Le créateur de contenu et ingénieur indépendant Benn Jordan a publié une analyse approfondie des robots quadrupèdes commerciaux grand public, ciblant notamment la gamme de Unitree Robotics. Ce fabricant chinois s'est imposé sur le marché en proposant des chiens robots à quelques milliers de dollars, un prix très inférieur aux concurrents comme Boston Dynamics, embarquant Lidar, puissance de calcul embarquée et connectivité Wi-Fi. Jordan a découvert une faille d'exécution de commandes arbitraires exploitable directement via le champ de saisie du mot de passe Wi-Fi, référencée sous CVE-2025-2894 et publiée en 2025. Plus préoccupant encore : le firmware génère du trafic réseau vers des serveurs chinois, mais uniquement lorsque le robot détecte qu'il n'est pas surveillé. Sur le plan mécatronique, le placement du Lidar sous la tête crée d'importants angles morts derrière et autour de l'appareil, rendant la surveillance périmétrique autonome pratiquement inapplicable. Ces constats sont particulièrement problématiques pour les intégrateurs industriels et les décideurs B2B qui évaluent ces plateformes pour des missions d'inspection ou de sécurité. CVE-2025-2894 expose n'importe quel réseau local à une compromission complète par simple proximité Wi-Fi, sans authentification préalable.
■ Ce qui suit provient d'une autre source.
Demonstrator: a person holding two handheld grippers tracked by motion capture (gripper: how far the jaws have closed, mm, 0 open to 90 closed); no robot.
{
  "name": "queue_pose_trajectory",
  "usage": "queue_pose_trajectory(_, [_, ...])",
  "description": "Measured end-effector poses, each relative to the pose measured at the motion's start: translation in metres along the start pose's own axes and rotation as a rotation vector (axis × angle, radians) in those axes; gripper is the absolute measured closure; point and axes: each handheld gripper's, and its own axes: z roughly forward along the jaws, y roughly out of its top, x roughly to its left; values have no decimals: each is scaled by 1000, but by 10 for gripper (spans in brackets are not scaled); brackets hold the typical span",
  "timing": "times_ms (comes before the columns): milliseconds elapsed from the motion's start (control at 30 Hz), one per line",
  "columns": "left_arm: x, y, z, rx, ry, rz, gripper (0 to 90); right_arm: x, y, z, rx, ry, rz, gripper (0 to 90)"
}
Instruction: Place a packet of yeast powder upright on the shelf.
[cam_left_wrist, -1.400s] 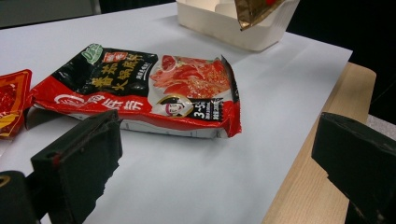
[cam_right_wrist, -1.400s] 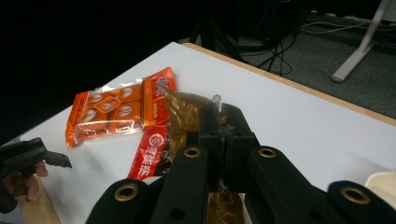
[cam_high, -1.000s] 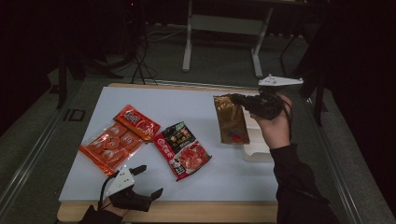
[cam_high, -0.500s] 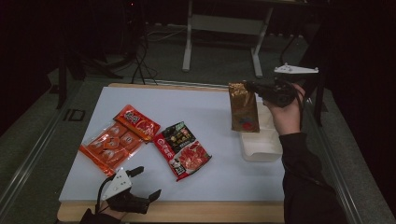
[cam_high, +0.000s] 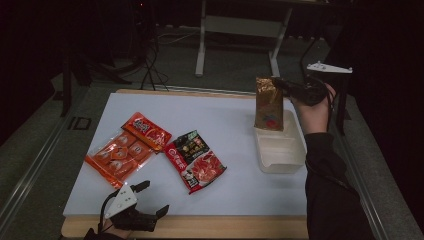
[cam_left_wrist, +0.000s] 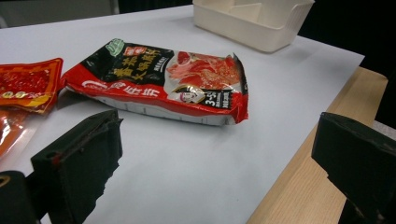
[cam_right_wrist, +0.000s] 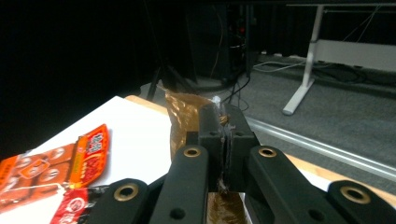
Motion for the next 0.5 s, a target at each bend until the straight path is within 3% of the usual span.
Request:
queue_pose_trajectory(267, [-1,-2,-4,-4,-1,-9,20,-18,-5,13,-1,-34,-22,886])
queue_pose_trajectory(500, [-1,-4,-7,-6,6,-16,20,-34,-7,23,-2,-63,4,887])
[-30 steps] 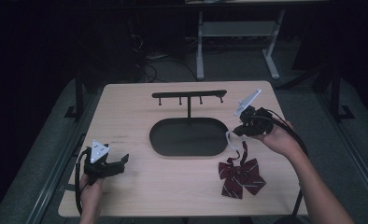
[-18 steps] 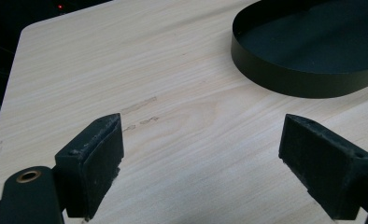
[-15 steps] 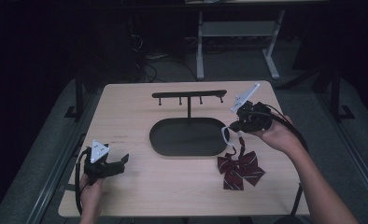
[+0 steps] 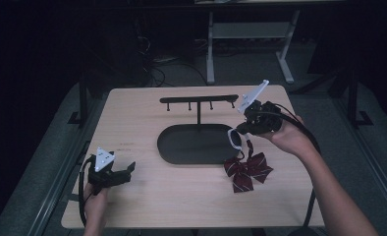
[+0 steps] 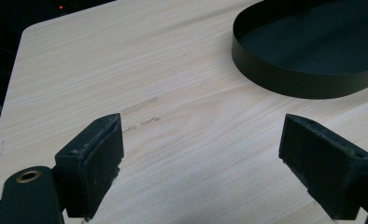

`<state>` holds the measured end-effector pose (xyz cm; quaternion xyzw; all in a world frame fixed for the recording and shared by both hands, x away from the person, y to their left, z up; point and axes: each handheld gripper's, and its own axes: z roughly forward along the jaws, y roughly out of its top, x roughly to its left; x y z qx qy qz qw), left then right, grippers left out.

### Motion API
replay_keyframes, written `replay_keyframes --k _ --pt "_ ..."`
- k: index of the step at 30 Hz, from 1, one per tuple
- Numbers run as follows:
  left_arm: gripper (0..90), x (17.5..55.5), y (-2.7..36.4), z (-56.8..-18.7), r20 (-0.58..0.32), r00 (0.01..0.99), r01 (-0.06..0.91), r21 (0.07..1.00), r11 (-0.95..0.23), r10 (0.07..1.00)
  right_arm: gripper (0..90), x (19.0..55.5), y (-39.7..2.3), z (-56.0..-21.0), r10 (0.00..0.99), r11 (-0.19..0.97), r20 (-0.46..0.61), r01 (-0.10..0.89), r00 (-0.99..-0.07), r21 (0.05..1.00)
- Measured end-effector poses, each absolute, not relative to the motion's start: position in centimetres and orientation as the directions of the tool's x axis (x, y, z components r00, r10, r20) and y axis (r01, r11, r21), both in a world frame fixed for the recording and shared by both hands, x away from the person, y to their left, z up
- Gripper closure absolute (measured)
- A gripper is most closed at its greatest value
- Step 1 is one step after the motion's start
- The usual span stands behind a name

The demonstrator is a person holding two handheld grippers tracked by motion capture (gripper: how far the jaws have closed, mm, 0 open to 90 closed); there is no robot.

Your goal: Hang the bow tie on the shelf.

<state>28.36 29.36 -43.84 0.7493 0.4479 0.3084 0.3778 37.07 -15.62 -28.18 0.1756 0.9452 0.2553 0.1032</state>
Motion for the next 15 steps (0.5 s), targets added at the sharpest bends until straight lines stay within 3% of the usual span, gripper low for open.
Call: replay_keyframes --k 15 --pt "13.6 28.3 29.5 -43.8 0.12 0.404 0.435 0.847 -0.306 0.907 87.4 38.1 -13.8 -26.5 0.354 0.816 -0.115 0.246 -0.928 0.524"
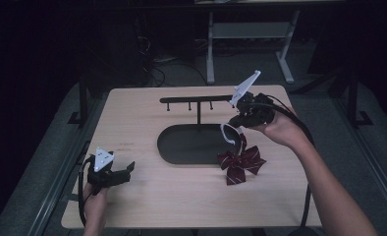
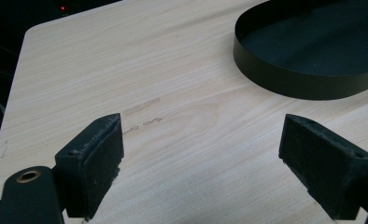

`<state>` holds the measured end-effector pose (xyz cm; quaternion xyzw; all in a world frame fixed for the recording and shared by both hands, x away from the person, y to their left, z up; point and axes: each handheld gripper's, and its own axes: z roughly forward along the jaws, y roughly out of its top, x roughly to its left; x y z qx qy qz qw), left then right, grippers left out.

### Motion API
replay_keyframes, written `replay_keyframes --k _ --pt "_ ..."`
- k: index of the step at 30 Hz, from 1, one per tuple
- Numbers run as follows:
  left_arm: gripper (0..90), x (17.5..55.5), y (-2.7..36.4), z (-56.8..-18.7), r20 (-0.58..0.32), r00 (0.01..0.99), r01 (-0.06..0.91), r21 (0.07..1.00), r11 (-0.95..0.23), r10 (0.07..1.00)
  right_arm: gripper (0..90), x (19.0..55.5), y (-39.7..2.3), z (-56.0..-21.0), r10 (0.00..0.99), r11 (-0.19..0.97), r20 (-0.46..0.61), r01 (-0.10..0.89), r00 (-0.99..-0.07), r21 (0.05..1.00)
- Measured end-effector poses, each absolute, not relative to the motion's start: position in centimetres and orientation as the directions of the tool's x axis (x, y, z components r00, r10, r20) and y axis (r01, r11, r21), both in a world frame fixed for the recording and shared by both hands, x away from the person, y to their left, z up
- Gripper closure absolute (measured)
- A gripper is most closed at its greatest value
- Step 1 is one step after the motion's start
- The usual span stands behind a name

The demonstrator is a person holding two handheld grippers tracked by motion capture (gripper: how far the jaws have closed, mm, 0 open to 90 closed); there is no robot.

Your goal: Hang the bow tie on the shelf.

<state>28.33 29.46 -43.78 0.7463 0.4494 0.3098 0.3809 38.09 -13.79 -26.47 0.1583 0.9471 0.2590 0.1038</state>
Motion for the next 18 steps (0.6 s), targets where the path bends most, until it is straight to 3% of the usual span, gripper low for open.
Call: replay_keyframes --k 18 --pt "13.5 28.4 29.5 -43.7 0.117 0.401 0.435 0.849 -0.301 0.909 87.4 39.1 -12.1 -25.4 0.334 0.821 -0.119 0.227 -0.935 0.523"
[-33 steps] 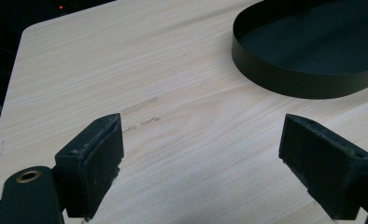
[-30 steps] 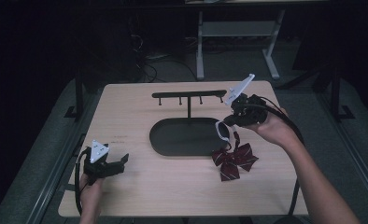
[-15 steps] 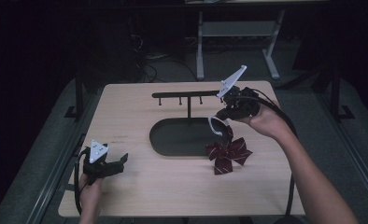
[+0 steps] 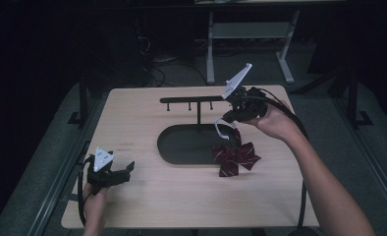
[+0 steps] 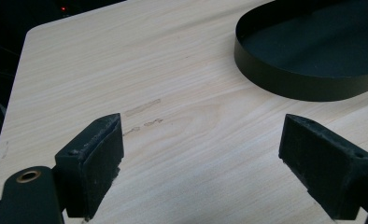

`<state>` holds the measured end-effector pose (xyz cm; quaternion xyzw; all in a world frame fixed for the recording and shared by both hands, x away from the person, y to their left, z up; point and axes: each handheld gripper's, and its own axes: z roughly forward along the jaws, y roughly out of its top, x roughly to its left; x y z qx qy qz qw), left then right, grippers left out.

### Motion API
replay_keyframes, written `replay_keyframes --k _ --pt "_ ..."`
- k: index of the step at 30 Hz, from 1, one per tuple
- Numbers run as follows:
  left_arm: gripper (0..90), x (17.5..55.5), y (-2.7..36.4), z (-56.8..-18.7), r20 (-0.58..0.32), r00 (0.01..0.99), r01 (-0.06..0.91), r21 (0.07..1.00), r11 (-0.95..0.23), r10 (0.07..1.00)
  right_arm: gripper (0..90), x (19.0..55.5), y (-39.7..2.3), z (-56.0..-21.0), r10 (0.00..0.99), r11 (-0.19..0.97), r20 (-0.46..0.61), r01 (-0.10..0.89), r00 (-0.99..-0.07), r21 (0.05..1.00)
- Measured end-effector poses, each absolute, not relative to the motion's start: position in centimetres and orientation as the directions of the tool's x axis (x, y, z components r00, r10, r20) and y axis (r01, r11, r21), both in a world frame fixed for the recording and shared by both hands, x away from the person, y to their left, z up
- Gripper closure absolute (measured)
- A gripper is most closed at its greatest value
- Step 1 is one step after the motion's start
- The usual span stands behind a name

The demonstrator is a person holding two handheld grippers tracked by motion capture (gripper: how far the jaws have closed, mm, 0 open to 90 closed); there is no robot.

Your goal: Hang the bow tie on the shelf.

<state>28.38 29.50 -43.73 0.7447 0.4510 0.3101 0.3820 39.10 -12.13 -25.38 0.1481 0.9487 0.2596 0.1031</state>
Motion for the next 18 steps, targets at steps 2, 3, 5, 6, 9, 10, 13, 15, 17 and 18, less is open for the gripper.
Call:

Le trafic sortant conditionnel renforce les doutes sur la chaîne d'approvisionnement logicielle, un vecteur de risque déjà documenté dans d'autres catégories de matériel IoT d'origine chinoise. Ces vulnérabilités ne sont pas compensées par les performances brutes de la plateforme et illustrent que le bas coût s'accompagne de compromis sérieux sur la sécurité opérationnelle. Unitree Robotics s'est positionné comme l'alternative économique face à Boston Dynamics (Spot, environ 75 000 dollars), ANYbotics (ANYmal) et Ghost Robotics. Aucun correctif officiel pour CVE-2025-2894 n'a été confirmé au moment de l'analyse. Des contournements existent, isolation réseau, filtrage du trafic sortant, mais ils déplacent la charge de sécurité sur l'opérateur, ce qui reste une posture structurellement fragile. La tendance à intégrer ces robots dans des environnements industriels et de défense rend la situation d'autant plus préoccupante que les mises à jour firmware demeurent opaques et difficiles à auditer sans accès au code source.

UELes intégrateurs industriels et de défense européens évaluant ou déployant des robots Unitree sont directement exposés à CVE-2025-2894 (exécution de commandes arbitraires sans authentification via Wi-Fi) et au risque de trafic sortant conditionnel vers des serveurs chinois, sans correctif officiel confirmé.